This Beach Bar had first-player, first-to-market advantage. He capitalised on it, but then took it easy.

Faced with escalating costs of ingredients, he pared back quality and raised prices. To do this without considering the consequences and original value proposition  is a fatal mistake.

Quality and the experience that it gives, is what people pay for. Put another way, people pay for the value they believe they receive. It’s why car buyers prefer Mercedes over a KIA. The experience of owning and driving a Mercedes is very different to driving a KIA, but they are both cars that take you from A to B.

Trying to sell a KIA at Mercedes price is never going to happen. This beach bar has come close to it. And I suspect they will see more negative reviews condemning price and citing poor quality.

First-player advantage only lasts for so long. It can kick- start and propel a business into market dominance. Then everyone is going to sharpen their business model to devour your market share. You need a plan on how to stay ahead in business. This is a major weakness in many businesses. They lack such plans and become complacent, often taking drastic action to manage costs without considering the medium and long term impact on their business.

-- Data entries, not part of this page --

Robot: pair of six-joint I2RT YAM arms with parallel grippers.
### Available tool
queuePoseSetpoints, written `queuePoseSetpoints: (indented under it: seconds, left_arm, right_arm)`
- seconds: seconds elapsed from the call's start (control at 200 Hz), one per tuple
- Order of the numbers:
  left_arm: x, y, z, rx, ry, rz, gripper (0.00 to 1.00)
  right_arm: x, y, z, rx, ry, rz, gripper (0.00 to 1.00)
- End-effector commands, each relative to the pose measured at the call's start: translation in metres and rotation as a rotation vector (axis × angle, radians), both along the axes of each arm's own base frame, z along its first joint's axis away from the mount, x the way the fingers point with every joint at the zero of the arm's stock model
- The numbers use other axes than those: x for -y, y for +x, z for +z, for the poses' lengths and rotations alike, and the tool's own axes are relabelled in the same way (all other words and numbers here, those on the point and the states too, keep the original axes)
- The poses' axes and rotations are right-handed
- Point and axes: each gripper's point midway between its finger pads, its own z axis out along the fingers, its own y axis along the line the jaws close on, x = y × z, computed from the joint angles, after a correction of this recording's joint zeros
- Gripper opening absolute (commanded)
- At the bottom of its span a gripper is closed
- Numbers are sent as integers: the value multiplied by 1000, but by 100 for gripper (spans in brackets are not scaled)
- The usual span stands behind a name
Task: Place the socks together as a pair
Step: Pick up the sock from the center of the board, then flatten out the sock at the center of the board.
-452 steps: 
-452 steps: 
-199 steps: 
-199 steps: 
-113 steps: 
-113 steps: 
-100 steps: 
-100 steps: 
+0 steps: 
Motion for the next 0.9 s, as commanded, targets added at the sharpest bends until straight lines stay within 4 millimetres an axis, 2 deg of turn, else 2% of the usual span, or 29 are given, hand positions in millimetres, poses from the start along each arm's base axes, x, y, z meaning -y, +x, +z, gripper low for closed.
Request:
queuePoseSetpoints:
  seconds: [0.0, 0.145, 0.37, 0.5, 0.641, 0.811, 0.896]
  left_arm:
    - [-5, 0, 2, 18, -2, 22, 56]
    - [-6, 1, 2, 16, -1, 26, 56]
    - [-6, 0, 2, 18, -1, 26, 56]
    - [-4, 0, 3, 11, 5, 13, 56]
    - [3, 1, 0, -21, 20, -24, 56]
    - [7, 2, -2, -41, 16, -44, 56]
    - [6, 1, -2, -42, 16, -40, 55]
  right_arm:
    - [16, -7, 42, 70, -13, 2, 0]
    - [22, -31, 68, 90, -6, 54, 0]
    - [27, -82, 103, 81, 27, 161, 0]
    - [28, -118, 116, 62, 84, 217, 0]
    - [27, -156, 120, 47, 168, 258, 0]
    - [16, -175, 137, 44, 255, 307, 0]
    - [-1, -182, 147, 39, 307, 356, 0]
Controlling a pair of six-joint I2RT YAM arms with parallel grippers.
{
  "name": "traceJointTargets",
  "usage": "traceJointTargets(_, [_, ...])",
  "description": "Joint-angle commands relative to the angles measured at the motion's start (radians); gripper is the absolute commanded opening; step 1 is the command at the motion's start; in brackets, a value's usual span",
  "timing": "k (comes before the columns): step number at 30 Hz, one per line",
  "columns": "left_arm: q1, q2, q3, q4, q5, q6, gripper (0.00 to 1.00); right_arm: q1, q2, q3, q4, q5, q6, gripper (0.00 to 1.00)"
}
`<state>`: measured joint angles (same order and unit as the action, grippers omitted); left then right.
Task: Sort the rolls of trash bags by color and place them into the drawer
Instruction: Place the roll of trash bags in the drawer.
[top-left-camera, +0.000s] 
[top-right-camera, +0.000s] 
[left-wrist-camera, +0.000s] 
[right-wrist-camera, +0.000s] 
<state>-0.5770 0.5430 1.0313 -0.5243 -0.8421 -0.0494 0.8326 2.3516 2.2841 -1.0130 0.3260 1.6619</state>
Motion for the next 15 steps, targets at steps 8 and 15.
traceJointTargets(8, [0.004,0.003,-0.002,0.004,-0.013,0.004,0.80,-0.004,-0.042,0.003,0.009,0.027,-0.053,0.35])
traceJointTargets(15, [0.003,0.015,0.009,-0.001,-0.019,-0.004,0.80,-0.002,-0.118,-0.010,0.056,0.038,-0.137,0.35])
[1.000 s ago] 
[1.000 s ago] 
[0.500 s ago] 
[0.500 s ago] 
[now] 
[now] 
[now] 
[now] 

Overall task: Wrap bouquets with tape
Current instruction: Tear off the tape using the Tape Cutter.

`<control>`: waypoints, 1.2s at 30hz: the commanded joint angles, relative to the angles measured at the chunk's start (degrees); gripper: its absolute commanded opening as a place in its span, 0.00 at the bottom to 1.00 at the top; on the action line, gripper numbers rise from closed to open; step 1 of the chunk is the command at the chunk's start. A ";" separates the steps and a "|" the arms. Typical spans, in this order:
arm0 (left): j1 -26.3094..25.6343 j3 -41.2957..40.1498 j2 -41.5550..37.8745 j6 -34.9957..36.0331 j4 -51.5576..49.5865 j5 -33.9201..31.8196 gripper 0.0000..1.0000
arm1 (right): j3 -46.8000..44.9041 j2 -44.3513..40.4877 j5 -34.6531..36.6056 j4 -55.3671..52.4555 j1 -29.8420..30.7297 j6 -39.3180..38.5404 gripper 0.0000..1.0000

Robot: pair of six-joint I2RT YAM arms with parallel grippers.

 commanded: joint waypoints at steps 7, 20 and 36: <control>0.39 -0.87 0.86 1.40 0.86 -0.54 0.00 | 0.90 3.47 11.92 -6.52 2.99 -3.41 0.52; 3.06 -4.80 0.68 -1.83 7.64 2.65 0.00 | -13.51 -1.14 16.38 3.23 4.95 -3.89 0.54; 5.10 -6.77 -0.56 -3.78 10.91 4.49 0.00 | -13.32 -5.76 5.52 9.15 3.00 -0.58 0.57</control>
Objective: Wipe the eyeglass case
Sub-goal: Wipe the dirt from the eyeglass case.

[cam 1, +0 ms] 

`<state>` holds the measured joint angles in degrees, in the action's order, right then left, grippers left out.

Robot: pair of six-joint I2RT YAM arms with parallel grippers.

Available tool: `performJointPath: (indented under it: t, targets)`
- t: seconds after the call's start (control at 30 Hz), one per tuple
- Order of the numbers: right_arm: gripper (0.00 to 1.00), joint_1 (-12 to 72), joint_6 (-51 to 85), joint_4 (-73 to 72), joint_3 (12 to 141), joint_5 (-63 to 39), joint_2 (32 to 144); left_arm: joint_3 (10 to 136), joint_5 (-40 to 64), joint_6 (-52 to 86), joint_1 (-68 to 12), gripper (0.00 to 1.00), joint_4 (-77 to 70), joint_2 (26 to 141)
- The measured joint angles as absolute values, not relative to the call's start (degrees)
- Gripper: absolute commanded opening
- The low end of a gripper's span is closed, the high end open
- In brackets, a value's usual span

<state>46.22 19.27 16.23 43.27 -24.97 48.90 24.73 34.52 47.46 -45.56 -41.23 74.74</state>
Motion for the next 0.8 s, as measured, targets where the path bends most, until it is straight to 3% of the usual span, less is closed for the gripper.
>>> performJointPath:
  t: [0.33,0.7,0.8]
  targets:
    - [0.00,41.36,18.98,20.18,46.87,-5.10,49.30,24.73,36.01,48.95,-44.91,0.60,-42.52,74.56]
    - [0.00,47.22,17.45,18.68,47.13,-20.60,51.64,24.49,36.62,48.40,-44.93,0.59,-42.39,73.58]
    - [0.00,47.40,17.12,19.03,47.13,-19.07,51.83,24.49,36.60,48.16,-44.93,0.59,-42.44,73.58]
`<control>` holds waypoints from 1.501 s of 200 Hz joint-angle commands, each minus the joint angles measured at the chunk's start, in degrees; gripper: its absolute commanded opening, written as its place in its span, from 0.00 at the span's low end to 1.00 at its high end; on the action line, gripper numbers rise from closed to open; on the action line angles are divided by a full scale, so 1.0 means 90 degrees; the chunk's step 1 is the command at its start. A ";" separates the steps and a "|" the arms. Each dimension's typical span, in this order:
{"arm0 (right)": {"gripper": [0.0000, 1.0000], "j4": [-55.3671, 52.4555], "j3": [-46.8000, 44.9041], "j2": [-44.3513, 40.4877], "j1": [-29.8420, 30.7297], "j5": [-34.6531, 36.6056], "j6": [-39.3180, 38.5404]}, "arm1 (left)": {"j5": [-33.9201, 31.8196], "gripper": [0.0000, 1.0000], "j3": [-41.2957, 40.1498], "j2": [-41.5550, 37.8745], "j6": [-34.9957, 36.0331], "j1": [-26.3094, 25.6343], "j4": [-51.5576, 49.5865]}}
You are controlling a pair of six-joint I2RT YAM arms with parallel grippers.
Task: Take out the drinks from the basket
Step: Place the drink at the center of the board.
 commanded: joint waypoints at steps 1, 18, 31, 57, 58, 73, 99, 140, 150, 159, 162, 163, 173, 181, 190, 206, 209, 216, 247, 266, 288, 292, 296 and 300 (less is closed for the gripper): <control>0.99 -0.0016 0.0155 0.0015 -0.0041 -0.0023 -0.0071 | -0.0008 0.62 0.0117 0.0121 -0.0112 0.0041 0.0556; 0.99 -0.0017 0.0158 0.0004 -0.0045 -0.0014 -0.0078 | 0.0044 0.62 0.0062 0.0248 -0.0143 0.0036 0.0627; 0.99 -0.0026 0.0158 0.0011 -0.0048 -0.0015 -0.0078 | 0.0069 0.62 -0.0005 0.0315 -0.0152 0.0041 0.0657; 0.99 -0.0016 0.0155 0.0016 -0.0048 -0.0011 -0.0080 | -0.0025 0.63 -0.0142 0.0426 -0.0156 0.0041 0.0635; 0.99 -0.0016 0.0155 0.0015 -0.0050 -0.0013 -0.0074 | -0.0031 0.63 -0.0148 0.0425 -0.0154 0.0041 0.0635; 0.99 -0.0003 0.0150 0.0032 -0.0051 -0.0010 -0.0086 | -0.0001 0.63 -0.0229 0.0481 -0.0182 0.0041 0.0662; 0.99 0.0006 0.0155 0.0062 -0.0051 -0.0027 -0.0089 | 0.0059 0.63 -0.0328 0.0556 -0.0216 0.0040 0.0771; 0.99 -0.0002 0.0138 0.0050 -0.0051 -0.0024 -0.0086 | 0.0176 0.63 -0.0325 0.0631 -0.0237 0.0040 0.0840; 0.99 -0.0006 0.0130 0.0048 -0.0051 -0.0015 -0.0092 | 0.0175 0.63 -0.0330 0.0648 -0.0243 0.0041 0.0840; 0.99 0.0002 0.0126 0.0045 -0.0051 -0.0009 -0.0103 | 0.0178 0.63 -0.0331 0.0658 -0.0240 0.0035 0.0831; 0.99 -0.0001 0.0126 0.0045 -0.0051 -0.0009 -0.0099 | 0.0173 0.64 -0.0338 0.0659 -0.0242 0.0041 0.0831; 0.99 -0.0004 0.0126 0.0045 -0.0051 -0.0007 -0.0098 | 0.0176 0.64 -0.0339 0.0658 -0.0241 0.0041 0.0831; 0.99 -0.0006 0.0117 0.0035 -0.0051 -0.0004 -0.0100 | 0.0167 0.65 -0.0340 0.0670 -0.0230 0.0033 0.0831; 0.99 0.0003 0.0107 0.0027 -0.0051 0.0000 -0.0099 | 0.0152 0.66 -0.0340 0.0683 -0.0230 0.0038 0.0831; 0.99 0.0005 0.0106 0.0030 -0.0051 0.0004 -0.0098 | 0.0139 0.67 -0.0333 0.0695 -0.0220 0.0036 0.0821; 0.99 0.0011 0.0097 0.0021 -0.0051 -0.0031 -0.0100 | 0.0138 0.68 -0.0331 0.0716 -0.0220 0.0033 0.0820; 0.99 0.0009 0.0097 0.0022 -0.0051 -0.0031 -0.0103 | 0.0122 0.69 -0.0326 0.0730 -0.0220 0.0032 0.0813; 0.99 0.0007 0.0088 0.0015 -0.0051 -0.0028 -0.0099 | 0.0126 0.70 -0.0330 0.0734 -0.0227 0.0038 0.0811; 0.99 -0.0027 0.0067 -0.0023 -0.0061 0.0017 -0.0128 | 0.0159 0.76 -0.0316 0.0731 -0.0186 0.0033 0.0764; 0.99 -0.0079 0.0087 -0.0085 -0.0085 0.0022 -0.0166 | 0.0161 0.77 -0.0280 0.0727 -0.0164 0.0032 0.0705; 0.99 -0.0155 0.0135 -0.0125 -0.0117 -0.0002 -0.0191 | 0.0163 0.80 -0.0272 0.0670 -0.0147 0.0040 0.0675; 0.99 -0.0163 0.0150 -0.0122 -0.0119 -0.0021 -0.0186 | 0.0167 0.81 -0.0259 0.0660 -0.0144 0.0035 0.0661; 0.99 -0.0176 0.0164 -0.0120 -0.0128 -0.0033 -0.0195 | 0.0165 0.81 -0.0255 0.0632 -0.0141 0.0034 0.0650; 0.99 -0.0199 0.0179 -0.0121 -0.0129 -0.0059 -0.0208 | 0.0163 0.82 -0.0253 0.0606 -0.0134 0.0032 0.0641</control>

To stay ahead it needs constant innovation of pricing and business models. No business should ever stand still.

I have used an example of a beach bar selling paella but pricing pharmaceutical products also has challenges. The principles I have used around differentiated offering and ability to command a premium price apply to service providers in a B2B setting, pharmaceutical companies, industrial distribution and small start-ups.

I work with clients on pricing and market access models for their pharmaceutical treatments as well as B2B service providers. Some clients have an internal market access and pricing team – usually of mixed abilities – and always ones where I can add value and improve their results on pricing and market access. Others have Business Development Managers who find it easier to discount services than hold firm on prices because they fail to see the USP in their offering from a customer perspective.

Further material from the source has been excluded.